§ **What needs to be done**
Retype the data below without altering anything.
· · ·
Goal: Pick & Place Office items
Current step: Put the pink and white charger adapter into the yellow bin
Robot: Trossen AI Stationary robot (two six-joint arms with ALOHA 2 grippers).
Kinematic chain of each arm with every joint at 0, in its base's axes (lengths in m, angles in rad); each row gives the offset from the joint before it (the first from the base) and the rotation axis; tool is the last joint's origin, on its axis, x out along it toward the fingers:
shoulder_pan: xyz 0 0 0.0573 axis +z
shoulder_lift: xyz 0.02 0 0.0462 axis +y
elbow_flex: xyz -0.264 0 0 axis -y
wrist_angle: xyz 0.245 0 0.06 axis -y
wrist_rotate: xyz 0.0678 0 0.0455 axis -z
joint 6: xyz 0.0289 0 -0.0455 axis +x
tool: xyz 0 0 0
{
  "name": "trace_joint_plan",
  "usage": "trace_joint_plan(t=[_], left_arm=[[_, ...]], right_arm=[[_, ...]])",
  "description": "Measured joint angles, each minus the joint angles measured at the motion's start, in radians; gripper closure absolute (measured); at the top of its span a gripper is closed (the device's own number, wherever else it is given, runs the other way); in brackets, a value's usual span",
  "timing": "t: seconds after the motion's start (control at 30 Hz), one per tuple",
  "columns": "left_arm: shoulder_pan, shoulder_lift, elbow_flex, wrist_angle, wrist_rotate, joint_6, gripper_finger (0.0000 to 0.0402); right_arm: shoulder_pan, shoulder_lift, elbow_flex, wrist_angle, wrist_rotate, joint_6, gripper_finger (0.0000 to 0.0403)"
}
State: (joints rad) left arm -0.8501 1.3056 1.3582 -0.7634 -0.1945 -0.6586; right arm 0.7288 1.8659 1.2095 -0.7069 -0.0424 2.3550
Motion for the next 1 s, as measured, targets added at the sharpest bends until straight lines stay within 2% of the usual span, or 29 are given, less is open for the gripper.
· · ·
§ **Task output**
Goal: Pick & Place Office items
Current step: Put the pink and white charger adapter into the yellow bin
Robot: Trossen AI Stationary robot (two six-joint arms with ALOHA 2 grippers).
Kinematic chain of each arm with every joint at 0, in its base's axes (lengths in m, angles in rad); each row gives the offset from the joint before it (the first from the base) and the rotation axis; tool is the last joint's origin, on its axis, x out along it toward the fingers:
shoulder_pan: xyz 0 0 0.0573 axis +z
shoulder_lift: xyz 0.02 0 0.0462 axis +y
elbow_flex: xyz -0.264 0 0 axis -y
wrist_angle: xyz 0.245 0 0.06 axis -y
wrist_rotate: xyz 0.0678 0 0.0455 axis -z
joint 6: xyz 0.0289 0 -0.0455 axis +x
tool: xyz 0 0 0
{
  "name": "trace_joint_plan",
  "usage": "trace_joint_plan(t=[_], left_arm=[[_, ...]], right_arm=[[_, ...]])",
  "description": "Measured joint angles, each minus the joint angles measured at the motion's start, in radians; gripper closure absolute (measured); at the top of its span a gripper is closed (the device's own number, wherever else it is given, runs the other way); in brackets, a value's usual span",
  "timing": "t: seconds after the motion's start (control at 30 Hz), one per tuple",
  "columns": "left_arm: shoulder_pan, shoulder_lift, elbow_flex, wrist_angle, wrist_rotate, joint_6, gripper_finger (0.0000 to 0.0402); right_arm: shoulder_pan, shoulder_lift, elbow_flex, wrist_angle, wrist_rotate, joint_6, gripper_finger (0.0000 to 0.0403)"
}
State: (joints rad) left arm -0.8501 1.3056 1.3582 -0.7634 -0.1945 -0.6586; right arm 0.7288 1.8659 1.2095 -0.7069 -0.0424 2.3550
Motion for the next 1 s, as measured, targets added at the sharpest bends until straight lines stay within 2% of the usual span, or 29 are given, less is open for the gripper.

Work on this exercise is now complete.